L'accord bilatéral entre Narendra Modi, Premier ministre indien, et Masoud Pezeshkian, représentant du Majlis iranien, a été signé hier alors que les tensions politiques entre l'Iran, Israël et les États-Unis augmentent considérablement. Cet accord, qui met particulièrement l'accent sur le développement des relations commerciales et des collaborations régionales, peut être considéré comme un pas positif vers le renforcement des coopérations entre les deux pays.
Chabahar ; le centre d'attention
Le port de Chabahar est reconnu comme l'un des projets clés de cet accord. L'Inde, en tant que l'un des principaux partenaires de l'Iran dans le développement de ce port, cherche à augmenter les échanges commerciaux et les investissements dans cette région. L'importance de ce port pour l'accès aux marchés de l'Afghanistan et d'Asie centrale pour l'Inde, ainsi que comme point stratégique pour l'Iran, n'est un secret pour personne.

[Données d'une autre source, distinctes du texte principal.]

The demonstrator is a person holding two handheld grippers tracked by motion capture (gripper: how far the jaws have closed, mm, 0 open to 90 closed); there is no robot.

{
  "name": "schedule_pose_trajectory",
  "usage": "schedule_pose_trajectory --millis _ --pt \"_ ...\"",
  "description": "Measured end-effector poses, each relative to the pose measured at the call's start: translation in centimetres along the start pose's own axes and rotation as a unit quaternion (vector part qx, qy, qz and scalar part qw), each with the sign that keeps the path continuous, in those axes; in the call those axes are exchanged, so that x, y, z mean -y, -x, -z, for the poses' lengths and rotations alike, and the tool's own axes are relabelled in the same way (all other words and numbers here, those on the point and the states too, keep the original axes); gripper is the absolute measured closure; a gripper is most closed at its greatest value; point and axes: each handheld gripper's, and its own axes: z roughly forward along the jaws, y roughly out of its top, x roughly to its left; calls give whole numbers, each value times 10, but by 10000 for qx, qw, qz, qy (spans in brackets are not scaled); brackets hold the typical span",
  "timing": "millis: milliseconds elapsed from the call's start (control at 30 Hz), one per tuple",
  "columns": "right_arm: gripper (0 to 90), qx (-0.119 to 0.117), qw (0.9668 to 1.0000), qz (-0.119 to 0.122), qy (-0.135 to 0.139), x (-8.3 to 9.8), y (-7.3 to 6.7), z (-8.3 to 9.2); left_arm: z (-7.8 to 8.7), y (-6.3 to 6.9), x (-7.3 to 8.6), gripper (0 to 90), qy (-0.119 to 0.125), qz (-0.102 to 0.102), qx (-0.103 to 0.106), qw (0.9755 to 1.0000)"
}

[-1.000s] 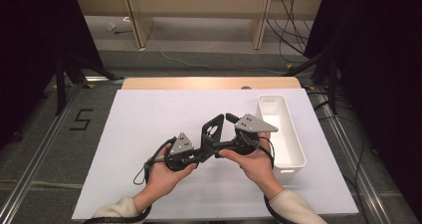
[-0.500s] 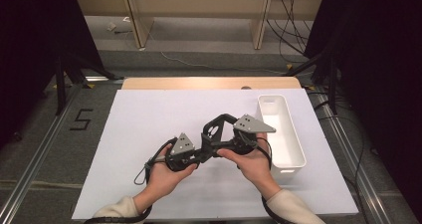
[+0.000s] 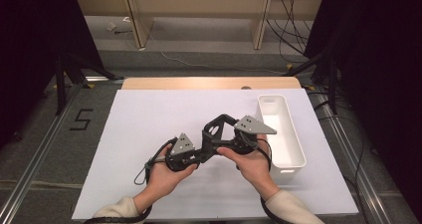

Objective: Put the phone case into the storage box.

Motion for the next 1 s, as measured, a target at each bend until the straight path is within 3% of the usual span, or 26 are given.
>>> schedule_pose_trajectory --millis 400,900,1000 --pt "144 49 9998 189 21 -2 -5 0 0 0 0 796 28 -51 -22 10000" --pt "149 106 9999 91 27 -4 -4 1 1 0 0 785 83 -141 -22 9999" --pt "149 158 9998 108 34 -6 -3 3 2 1 0 729 114 -244 -42 9996"
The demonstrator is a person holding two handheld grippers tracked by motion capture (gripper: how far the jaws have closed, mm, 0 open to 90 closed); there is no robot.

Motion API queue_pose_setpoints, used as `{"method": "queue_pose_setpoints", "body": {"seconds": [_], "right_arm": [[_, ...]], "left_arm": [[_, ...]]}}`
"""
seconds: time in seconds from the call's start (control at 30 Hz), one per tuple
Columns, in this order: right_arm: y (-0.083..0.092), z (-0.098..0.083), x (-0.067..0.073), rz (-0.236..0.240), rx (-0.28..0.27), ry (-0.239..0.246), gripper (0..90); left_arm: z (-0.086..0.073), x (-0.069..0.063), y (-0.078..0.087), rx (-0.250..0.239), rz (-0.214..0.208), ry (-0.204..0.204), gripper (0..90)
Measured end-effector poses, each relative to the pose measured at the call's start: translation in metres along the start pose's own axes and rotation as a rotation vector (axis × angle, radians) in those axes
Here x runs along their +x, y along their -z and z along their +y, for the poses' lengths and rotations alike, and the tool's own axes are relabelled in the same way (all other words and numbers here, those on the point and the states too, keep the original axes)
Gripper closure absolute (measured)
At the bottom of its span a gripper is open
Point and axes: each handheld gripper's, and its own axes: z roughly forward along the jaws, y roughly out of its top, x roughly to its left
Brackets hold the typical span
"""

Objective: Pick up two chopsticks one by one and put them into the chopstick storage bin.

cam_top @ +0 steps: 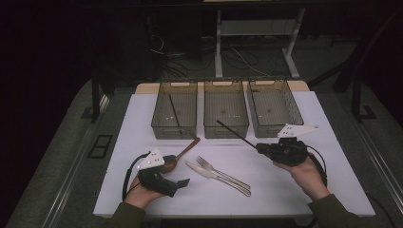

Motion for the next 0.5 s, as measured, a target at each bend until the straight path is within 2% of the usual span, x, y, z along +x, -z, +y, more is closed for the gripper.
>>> {"method": "queue_pose_setpoints", "body": {"seconds": [0.17, 0.5], "right_arm": [[-0.009, 0.01, 0.001, -0.006, -0.001, 0.014, 85.2], [-0.027, 0.027, 0.005, 0.013, -0.006, 0.024, 85.1]], "left_arm": [[0.0, 0.0, 0.0, 0.0, -0.002, 0.0, 0.0], [0.0, 0.0, 0.0, -0.004, 0.0, -0.002, 0.0]]}}
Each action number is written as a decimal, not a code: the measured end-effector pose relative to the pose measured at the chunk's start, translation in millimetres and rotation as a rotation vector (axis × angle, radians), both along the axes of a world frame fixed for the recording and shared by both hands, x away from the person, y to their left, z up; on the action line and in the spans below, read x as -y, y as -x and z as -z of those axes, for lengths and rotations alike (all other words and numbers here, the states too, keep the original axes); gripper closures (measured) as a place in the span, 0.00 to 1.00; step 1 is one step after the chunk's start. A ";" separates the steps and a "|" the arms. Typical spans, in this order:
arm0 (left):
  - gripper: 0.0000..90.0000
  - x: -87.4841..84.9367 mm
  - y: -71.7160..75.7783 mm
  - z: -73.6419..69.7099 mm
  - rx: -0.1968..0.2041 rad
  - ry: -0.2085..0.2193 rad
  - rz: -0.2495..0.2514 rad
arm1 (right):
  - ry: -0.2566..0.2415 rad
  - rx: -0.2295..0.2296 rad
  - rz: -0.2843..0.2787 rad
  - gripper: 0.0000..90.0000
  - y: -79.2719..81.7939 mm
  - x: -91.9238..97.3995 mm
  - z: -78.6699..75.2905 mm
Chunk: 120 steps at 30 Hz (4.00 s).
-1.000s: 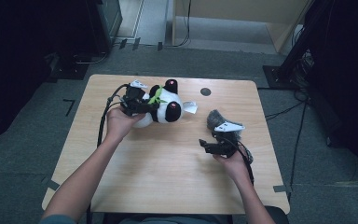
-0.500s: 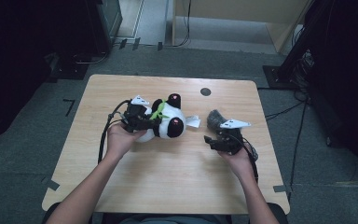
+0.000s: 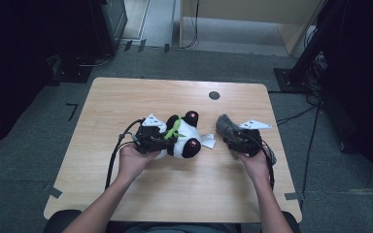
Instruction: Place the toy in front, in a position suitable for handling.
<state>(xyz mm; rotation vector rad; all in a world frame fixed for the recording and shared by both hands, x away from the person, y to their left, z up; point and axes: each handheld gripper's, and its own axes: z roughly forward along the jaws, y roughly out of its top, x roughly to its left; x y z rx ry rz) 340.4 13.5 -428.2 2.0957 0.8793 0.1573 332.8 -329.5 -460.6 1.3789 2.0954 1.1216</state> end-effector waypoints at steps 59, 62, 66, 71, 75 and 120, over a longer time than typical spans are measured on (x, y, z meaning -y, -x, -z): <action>0.31 -42.4 12.6 -9.1 0.043 0.120 0.044 | -0.029 -0.159 0.025 0.91 -32.5 10.8 4.2; 0.30 -52.7 9.9 -8.1 0.055 0.085 0.017 | -0.036 -0.157 0.017 0.91 -29.9 9.9 0.0; 0.30 -70.9 7.0 -3.2 0.059 0.102 -0.024 | -0.047 -0.150 0.013 0.91 -25.8 8.9 -11.2; 0.21 -79.9 6.3 5.5 0.035 0.129 -0.046 | -0.045 -0.136 0.002 0.91 -22.7 5.4 -22.6; 0.18 -83.9 10.6 12.0 0.061 0.114 -0.062 | -0.050 -0.114 -0.004 0.91 -20.6 2.9 -31.1; 0.40 -79.0 16.5 57.3 0.074 0.136 -0.091 | -0.053 -0.023 -0.202 0.91 -32.8 -57.6 -102.1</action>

Bien que cet accord semble être bénéfique pour les deux parties, les conditions internationales sont extrêmement variables. Les tensions entre l'Iran et Israël, ainsi que les défis et sanctions des États-Unis, planent sur ces négociations. Ainsi, la question se pose de savoir si Modi et Pezeshkian pourront atteindre leurs objectifs dans ces circonstances complexes.
Défis et opportunités
Cependant, cet accord pourrait être une opportunité pour les deux pays de résister aux pressions extérieures. En particulier, l'Iran, qui cherche à diversifier ses partenaires commerciaux, pourrait utiliser cet accord comme un outil pour réduire sa dépendance vis-à-vis des pays occidentaux.
Enfin, les liens commerciaux entre l'Inde et l'Iran pourraient devenir l'un des axes les plus importants des collaborations régionales dans un avenir proche. En ce sens, cet accord peut être vu comme un signe de changement dans les approches diplomatiques des pays impliqués dans les tensions actuelles.